■ THE PROBLEM
Nothing but a number should be given: the count of lines in the listing that include "camera".

■ SUPPLIED MATERIAL
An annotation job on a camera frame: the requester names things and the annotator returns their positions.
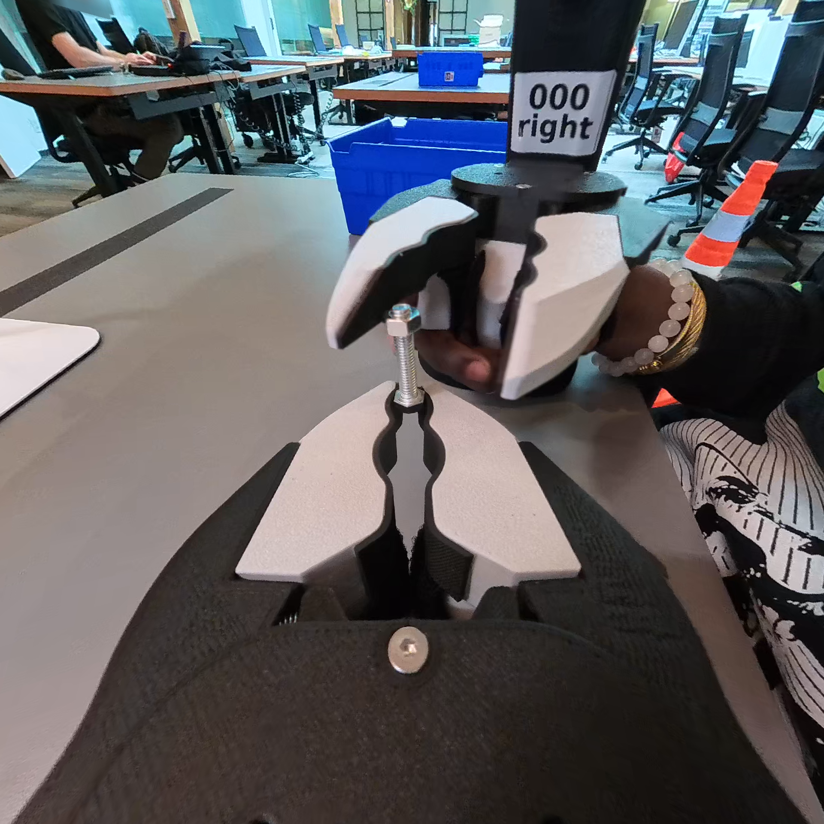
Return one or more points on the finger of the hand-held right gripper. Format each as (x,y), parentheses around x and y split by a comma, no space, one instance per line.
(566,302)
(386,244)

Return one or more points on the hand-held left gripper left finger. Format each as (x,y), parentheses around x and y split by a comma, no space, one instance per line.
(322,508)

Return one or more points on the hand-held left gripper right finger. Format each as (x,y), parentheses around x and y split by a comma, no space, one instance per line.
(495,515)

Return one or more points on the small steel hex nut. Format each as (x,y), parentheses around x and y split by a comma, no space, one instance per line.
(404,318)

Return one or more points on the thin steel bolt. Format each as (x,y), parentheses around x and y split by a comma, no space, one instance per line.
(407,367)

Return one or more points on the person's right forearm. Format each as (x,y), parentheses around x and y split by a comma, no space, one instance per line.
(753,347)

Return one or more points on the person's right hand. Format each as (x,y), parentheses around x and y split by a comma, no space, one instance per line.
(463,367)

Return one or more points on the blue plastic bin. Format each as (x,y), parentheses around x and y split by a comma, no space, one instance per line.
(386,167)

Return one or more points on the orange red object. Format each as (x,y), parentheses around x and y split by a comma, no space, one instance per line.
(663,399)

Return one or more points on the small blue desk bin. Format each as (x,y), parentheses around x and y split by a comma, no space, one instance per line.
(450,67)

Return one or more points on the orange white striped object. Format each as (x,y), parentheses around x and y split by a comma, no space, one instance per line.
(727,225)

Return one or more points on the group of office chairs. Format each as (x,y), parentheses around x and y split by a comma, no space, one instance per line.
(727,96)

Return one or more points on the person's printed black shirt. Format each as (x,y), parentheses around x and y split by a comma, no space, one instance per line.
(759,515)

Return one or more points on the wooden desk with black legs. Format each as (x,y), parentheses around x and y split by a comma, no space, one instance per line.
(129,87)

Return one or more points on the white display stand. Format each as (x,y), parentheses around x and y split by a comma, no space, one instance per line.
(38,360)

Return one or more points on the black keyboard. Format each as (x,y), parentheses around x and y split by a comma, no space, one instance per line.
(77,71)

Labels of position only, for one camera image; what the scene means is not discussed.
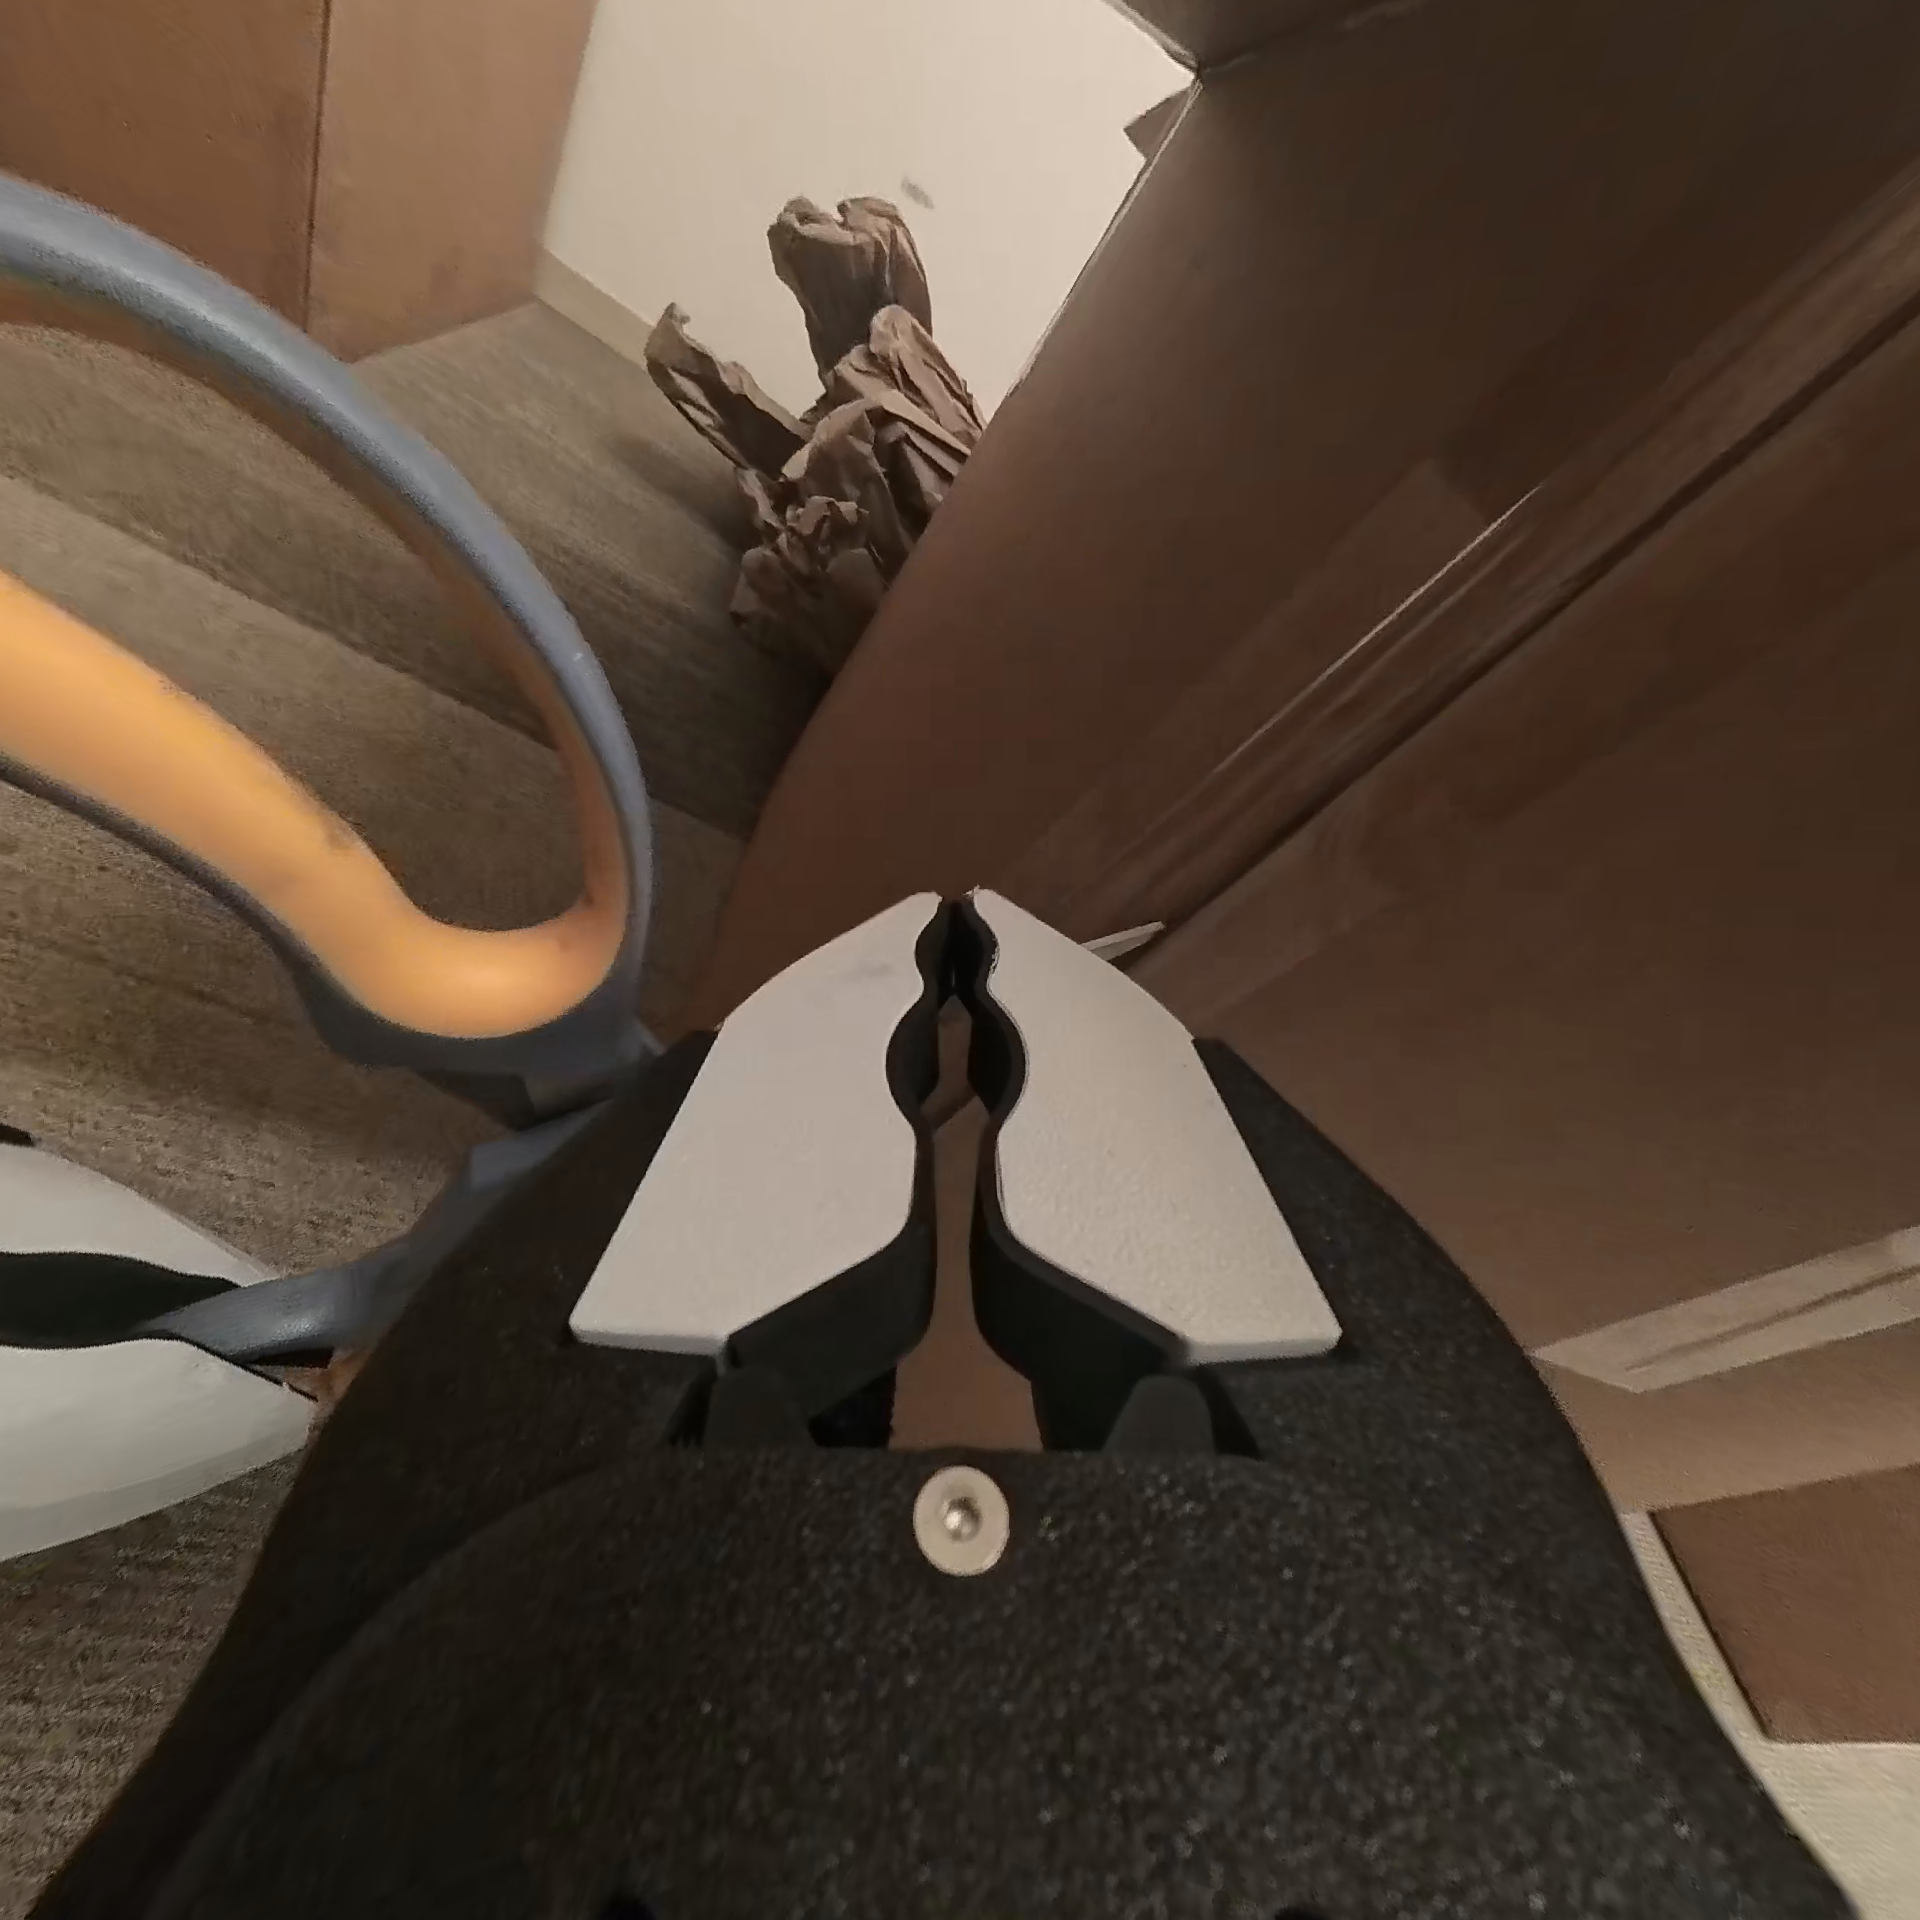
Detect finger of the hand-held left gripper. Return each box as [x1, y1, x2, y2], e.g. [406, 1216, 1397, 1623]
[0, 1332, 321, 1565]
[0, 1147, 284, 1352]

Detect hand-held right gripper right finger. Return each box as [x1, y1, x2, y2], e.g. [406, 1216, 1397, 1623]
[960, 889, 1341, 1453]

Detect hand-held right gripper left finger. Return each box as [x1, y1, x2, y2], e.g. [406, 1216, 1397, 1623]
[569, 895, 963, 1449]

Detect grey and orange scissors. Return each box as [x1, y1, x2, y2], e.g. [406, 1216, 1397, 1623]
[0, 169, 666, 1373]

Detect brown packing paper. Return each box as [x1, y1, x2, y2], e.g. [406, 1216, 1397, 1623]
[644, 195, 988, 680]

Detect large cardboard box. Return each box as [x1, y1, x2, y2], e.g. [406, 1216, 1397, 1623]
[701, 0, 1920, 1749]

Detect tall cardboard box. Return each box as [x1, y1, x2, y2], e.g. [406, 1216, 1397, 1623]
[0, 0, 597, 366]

■ WRITTEN SOLUTION
2